Games of chance are not merely pure applications of probability calculus and gaming situations are not just isolated events whose numerical probability is well established through mathematical methods; they are also games whose progress is influenced by human action. In gambling, the human element has a striking character. The player is not only interested in the mathematical probability of the various gaming events, but he or she has expectations from the games while a major interaction exists. To obtain favorable results from this interaction, gamblers take into account all possible information, including statistics, to build gaming strategies. The predicted future gain or loss is called expectation or expected value and is the sum of the probability of each possible outcome of the experiment multiplied by its payoff (value). Thus, it represents the average amount one expects to win per bet if bets with identical odds are repeated many times. A game or situation in which the expected value for the player is zero (no net gain nor loss) is called a fair game. The attribute fair refers not to the technical process of the game, but to the chance balance house (bank)-player.

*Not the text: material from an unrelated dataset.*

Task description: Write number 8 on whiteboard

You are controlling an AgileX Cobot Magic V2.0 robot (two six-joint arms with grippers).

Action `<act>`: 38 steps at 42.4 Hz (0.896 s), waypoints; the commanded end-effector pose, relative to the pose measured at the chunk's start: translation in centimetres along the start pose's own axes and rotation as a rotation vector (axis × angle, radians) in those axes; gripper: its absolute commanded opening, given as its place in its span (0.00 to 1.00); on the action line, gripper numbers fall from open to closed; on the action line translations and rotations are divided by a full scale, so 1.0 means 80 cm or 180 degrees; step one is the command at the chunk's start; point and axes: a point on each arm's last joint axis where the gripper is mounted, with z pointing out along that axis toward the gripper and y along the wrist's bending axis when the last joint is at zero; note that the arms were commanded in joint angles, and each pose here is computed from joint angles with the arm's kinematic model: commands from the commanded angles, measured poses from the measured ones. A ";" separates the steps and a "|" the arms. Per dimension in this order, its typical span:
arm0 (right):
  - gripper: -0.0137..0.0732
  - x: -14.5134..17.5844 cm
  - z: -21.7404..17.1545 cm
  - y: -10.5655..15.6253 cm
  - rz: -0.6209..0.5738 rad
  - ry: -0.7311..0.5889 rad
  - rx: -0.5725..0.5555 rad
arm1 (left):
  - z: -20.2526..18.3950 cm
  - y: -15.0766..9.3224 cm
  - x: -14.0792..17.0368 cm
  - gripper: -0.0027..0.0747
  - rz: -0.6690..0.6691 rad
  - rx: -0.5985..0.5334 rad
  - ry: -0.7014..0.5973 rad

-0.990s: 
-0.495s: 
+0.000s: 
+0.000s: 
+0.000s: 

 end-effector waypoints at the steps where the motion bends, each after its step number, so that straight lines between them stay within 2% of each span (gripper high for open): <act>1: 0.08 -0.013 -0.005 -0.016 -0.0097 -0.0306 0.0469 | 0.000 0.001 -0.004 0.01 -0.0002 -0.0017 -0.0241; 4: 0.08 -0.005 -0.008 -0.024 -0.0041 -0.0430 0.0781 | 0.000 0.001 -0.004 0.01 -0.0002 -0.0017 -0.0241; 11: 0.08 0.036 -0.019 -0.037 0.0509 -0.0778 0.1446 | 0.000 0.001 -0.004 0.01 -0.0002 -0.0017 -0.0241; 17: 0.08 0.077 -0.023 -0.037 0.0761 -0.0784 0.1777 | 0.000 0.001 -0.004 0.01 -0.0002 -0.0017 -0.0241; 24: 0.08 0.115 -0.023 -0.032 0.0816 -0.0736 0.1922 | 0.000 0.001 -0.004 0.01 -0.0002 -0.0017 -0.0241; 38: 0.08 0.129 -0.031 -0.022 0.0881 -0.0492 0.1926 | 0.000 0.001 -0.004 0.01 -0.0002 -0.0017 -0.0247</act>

Even though the randomness inherent in games of chance is would seem to ensure their fairness (at least with respect to the players around a table-shuffling a deck or spinning a wheel do not favor any player except if they are fraudulent), gamblers always search and wait for irregularities in this randomness that will allow them to win. It has been mathematically proved that, in ideal conditions of randomness, no long-run regular winning is possible for players of games of chance. Most gamblers accept this premise, but still work on strategies to make them win over the long run.